Tuesday, June 14, 2011

Tradeoff between quality of care and readiness to practice?

The following CNN Health report includes a CNN Radio report regarding new regulations limiting the lengths of shifts worked by medical interns and residents.

http://thechart.blogs.cnn.com/2011/06/14/limiting-student-doctors-hours-cuts-both-ways/?hpt=hp_bn6

The essential point is that while long shifts have been shown to contribute to medical errors that "shorter" shifts (say 16 hours at a time) will undermine the quality of the educational preparation of medical interns and residents. In a comment to the report "ramparts1815" stated that recent graduates know less and can do less than graduates five years ago. He or she adds, "And the public should realize that really good doctors and surgeons peak at 5-10 years after training."

As a university teacher I think a lot about the level of preparedness of new graduates. Something seems to be happening that is affecting the nature of the cognitive skills of emerging young professionals. Perhaps it is the cognitive overload of trying to digest so many streams of incoming information at a time. Even watching CNN television now involves continually receiving two or three news reports at the same time. Nicholas Carr suggests as much in his book, The Shallows: What the Internet is Doing to our Brains. It has been suggested that increasing rates of autism may be of environmental/chemical origin. If true, might the same chemicals be affecting the cognitive capacities/processes of all of us? Are we each losing individual cognitive capacity while our networked collective capacities are increasing?
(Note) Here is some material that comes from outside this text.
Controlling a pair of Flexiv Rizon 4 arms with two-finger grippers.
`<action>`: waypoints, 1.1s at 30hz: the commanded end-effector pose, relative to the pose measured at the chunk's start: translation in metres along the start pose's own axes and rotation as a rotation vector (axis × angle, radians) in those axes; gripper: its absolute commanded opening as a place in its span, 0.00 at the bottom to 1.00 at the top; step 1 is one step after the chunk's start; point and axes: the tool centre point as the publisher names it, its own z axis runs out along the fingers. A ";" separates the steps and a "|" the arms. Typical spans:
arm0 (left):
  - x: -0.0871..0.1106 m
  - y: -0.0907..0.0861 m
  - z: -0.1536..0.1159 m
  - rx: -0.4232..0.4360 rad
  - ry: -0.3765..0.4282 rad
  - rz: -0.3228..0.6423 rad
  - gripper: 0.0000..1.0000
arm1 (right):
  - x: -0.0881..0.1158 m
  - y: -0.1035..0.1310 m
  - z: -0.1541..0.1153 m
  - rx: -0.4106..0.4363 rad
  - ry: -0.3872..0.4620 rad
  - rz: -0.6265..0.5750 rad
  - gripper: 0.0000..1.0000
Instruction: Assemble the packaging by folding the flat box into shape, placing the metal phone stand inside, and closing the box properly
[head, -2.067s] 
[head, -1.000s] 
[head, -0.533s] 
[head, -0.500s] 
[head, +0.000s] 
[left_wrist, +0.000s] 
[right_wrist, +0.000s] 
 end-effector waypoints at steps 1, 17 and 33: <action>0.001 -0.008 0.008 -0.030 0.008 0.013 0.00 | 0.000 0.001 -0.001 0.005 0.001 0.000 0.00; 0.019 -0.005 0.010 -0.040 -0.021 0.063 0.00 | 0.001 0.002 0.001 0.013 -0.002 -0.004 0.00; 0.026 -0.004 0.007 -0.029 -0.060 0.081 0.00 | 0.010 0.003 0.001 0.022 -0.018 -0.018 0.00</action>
To me, the bottom line is that if it takes increasingly long to educate physicians and surgeons and if their abilities peak and then tend to decline only five to ten years after graduation, we have problem. All things considered, if I have to be rushed into a hospital for some medical emergency I hope to be seen by people who are not so tired they cannot at that moment provide their wakeful attention. Nor do I expect when I go to a physician that others have perhaps endured medical errors in the past so as to somehow contribute to the quality of his or her education. I don't claim to have the answers here, but I wonder if there is something incorrect in the reported concern that when someone in training goes home for rest after a 16 hour shift that they do not adequately appreciate their needs to learn.